Task:
The lines you return must be all those in the data that hold the string "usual".

** Opening Supplied material block **

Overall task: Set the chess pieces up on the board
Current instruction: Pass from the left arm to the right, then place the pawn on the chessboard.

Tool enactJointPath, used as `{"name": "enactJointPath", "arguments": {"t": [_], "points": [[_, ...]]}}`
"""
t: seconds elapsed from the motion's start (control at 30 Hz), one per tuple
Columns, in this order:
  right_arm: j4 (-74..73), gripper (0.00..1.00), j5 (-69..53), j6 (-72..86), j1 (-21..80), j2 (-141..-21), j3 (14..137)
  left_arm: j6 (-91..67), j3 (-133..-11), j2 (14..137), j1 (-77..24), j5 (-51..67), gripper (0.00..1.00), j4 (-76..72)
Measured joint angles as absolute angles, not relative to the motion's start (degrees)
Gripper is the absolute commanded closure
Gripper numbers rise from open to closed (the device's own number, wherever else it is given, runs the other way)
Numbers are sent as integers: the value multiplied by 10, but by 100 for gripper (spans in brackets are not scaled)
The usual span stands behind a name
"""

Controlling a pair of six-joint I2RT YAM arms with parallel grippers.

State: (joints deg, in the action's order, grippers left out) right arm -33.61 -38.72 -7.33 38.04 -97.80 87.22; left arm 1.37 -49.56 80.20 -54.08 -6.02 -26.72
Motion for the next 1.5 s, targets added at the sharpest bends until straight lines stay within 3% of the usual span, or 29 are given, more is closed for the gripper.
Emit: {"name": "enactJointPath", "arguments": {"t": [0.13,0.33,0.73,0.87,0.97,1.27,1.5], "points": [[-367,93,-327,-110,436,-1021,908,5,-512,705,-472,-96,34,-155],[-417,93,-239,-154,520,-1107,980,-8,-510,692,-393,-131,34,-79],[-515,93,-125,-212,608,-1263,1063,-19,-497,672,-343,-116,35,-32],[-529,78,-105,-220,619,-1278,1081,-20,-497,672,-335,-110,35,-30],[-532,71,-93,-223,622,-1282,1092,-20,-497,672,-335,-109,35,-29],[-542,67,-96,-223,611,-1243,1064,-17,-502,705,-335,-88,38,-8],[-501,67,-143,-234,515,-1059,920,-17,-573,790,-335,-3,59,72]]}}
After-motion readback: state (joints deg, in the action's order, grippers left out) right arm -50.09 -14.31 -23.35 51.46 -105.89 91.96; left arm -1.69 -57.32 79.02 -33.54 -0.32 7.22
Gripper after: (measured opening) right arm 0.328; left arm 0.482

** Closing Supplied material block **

Written solution:
The usual span stands behind a name
Motion for the next 1.5 s, targets added at the sharpest bends until straight lines stay within 3% of the usual span, or 29 are given, more is closed for the gripper.

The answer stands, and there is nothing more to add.